Monitoring your cluster's state and health

Monitoring is essential when it comes to handling your cluster and ensuring it is in a healthy state. It allows administrators and develops to detect possible problems and prevent them before they occur or to act as soon as they start showing. In the worst case, monitoring allows us to do a post mortem analysis of what happened to the application—in this case, our Elasticsearch cluster and each of the nodes.
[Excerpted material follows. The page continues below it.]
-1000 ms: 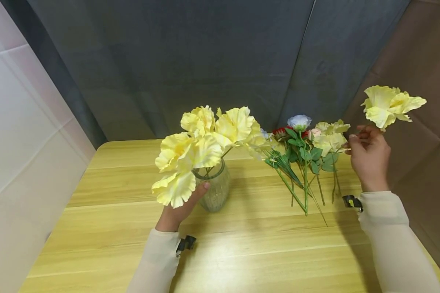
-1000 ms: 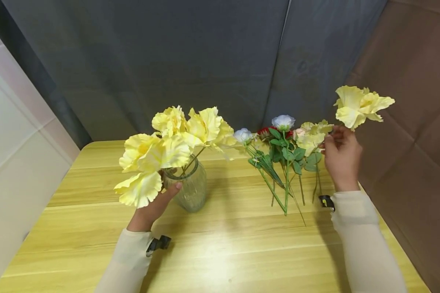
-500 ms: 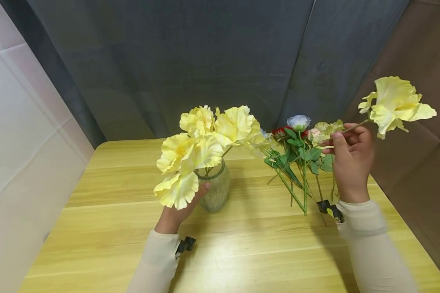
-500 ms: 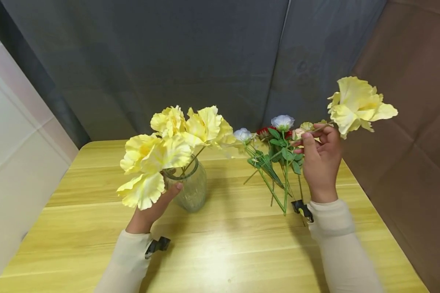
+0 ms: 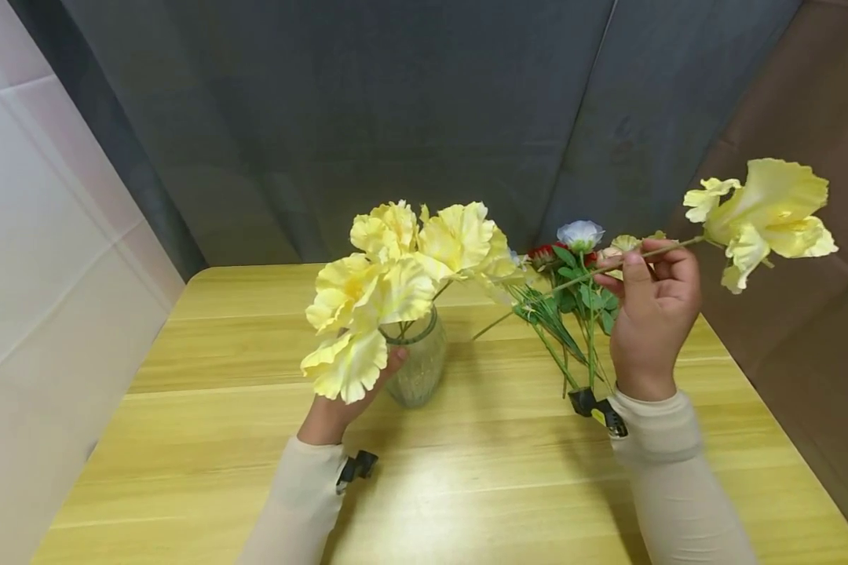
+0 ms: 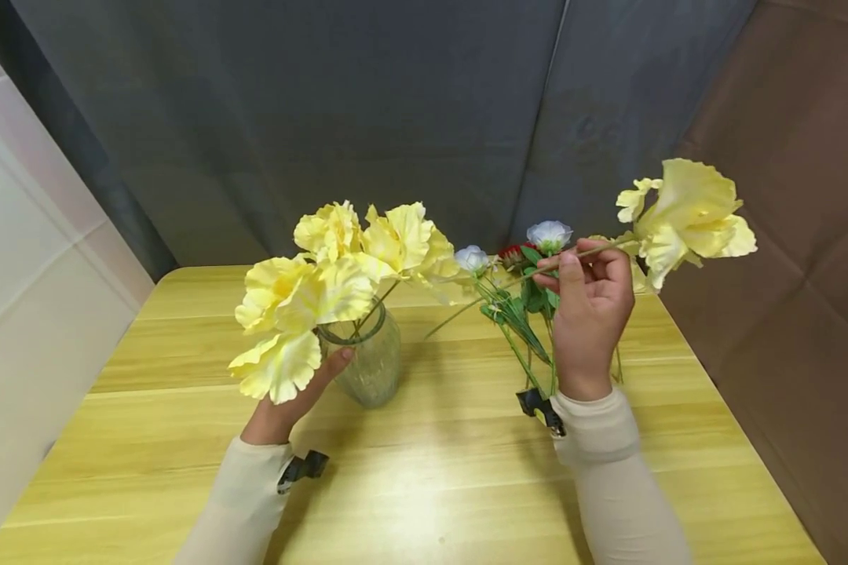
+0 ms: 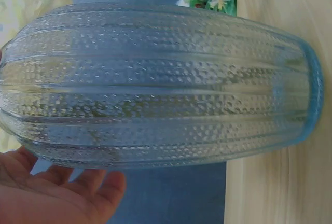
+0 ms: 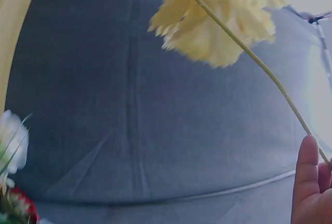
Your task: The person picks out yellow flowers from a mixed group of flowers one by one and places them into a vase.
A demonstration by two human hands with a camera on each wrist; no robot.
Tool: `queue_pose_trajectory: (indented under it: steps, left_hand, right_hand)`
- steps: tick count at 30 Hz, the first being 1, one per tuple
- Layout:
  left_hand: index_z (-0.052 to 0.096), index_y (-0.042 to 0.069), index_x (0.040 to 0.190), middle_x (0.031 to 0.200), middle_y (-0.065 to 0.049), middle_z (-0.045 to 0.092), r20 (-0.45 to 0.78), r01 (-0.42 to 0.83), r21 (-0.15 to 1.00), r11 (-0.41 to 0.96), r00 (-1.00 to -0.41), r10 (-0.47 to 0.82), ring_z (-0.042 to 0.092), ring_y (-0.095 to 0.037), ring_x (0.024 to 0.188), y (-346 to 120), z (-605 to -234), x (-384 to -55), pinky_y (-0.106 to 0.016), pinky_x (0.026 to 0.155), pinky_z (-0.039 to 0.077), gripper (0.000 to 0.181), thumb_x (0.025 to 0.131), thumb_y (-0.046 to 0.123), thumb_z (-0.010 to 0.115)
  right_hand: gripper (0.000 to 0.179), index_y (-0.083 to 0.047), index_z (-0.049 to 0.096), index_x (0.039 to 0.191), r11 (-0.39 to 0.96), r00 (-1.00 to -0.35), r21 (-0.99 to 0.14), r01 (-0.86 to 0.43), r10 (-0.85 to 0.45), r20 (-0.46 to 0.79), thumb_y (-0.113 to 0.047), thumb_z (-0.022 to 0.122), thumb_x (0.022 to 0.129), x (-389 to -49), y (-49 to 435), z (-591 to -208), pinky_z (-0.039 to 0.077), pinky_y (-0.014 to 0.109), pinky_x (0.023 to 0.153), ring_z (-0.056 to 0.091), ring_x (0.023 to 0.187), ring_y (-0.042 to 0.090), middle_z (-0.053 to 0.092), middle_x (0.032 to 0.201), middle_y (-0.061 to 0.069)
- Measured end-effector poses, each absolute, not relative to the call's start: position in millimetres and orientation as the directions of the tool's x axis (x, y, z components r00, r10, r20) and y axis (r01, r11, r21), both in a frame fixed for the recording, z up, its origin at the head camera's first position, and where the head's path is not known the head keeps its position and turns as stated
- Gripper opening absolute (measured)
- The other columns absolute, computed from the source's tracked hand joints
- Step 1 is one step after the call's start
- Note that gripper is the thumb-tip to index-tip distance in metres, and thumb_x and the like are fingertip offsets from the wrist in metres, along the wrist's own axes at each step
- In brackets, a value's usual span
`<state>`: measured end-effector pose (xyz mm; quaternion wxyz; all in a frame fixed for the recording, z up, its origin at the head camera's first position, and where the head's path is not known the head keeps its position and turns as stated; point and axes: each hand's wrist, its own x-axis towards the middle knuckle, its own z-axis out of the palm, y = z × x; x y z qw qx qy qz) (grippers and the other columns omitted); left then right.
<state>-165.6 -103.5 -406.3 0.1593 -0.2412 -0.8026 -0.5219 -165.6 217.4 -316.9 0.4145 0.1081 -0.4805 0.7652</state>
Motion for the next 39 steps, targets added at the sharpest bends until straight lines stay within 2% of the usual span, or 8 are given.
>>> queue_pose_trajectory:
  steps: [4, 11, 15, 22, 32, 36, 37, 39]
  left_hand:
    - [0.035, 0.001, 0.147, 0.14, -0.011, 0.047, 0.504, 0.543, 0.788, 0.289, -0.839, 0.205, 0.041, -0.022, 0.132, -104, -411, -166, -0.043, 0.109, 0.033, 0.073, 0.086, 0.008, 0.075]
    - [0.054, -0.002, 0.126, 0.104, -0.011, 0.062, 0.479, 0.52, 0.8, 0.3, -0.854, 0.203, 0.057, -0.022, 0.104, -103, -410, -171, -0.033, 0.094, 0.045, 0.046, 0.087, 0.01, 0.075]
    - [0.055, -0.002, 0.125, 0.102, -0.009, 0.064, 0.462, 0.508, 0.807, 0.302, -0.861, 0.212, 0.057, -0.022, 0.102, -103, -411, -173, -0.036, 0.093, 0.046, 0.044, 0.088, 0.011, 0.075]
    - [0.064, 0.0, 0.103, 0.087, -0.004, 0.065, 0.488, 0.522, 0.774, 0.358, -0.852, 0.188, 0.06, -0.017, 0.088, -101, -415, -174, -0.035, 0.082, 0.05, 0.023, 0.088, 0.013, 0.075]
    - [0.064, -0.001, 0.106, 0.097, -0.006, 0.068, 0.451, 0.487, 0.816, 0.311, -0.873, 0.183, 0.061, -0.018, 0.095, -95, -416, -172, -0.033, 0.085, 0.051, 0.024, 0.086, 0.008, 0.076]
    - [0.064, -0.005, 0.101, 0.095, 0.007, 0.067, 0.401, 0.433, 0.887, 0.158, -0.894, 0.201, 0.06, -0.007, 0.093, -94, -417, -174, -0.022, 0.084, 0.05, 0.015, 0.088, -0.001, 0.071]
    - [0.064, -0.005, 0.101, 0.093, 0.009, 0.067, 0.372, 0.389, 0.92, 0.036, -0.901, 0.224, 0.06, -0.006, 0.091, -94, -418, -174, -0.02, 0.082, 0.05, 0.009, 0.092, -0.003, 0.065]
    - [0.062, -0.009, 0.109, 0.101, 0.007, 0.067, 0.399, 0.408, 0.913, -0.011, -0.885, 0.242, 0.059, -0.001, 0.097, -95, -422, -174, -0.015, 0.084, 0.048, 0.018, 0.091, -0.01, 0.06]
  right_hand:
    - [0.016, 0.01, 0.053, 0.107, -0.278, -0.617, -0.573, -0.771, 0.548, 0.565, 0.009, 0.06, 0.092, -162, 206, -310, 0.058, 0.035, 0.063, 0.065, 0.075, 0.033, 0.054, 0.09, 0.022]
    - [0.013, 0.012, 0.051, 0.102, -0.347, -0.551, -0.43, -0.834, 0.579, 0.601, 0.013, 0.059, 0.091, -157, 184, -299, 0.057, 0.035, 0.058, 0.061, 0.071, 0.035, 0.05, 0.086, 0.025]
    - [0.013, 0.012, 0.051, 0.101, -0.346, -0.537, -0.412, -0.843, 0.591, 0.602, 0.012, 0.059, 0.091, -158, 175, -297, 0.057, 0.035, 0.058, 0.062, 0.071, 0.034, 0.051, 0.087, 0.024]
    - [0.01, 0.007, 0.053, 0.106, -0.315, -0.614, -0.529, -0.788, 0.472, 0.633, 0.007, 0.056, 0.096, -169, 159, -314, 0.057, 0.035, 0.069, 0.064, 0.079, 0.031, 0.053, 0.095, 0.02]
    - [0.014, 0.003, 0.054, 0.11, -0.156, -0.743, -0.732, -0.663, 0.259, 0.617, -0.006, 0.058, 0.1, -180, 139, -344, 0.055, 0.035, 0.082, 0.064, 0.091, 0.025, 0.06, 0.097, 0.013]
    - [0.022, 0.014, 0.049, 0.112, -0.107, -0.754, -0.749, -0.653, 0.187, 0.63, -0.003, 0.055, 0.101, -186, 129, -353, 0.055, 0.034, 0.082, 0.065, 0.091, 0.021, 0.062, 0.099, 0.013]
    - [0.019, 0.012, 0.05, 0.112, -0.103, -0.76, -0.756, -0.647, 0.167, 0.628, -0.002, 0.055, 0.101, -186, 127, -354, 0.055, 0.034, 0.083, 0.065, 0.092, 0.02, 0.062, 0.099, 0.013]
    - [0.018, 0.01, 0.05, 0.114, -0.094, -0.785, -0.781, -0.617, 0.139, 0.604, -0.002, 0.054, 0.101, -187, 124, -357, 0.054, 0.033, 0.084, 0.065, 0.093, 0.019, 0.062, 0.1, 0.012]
Elasticsearch provides very detailed information that allows us to check and monitor our nodes or the cluster as a whole. This includes statistics and information about the servers, nodes, indices, and shards. Of course, we are also able to get information about the entire cluster state. Before we get into the details about the mentioned API, please remember that the API is complex and we are only describing the basics. We will try to show you where to start so you'll be able to know what to look for when you need very detailed information.

Cluster health API

One of the most basic APIs is the cluster health API, which allows us to get information about the entire cluster state with a single HTTP command. For example, let's run the following command:

curl -XGET 'localhost:9200/_cluster/health?pretty'

A sample response returned by Elasticsearch for the preceding command looks as follows:

{
  "cluster_name" : "elasticsearch",
  "status" : "yellow",
  "timed_out" : false,
  "number_of_nodes" : 1,
  "number_of_data_nodes" : 1,
  "active_primary_shards" : 11,
  "active_shards" : 11,
  "relocating_shards" : 0,
  "initializing_shards" : 0,
  "unassigned_shards" : 11,
  "delayed_unassigned_shards" : 0,
  "number_of_pending_tasks" : 0,
  "number_of_in_flight_fetch" : 0,
  "task_max_waiting_in_queue_millis" : 0,
  "active_shards_percent_as_number" : 50.0
}

The most important information is about the status of the cluster. In our example, we see that the cluster is in yellow status. This means that all the primary shards have been allocated properly, but the replicas were not (because of a single node in the cluster, but that doesn't matter for now).

Of course, apart from the cluster name and status, we can see how the request was timed out, how many nodes there are, how many data nodes, primary shards, initializing shards, unassigned ones, and so on.

Let's stop here and talk about the cluster and when the cluster, as a whole, is fully operational. Cluster is fully operational when Elasticsearch is able to allocate all the shards and replicas according to the configuration. This is when the cluster is in the green state. The yellow state means that we are ready to handle requests because the primary shards are allocated, but some (or all) replicas are not. The last state, the red one, means that at least one primary shard was not allocated and because of this, the cluster is not ready yet. That means that the queries may return errors or not complete results.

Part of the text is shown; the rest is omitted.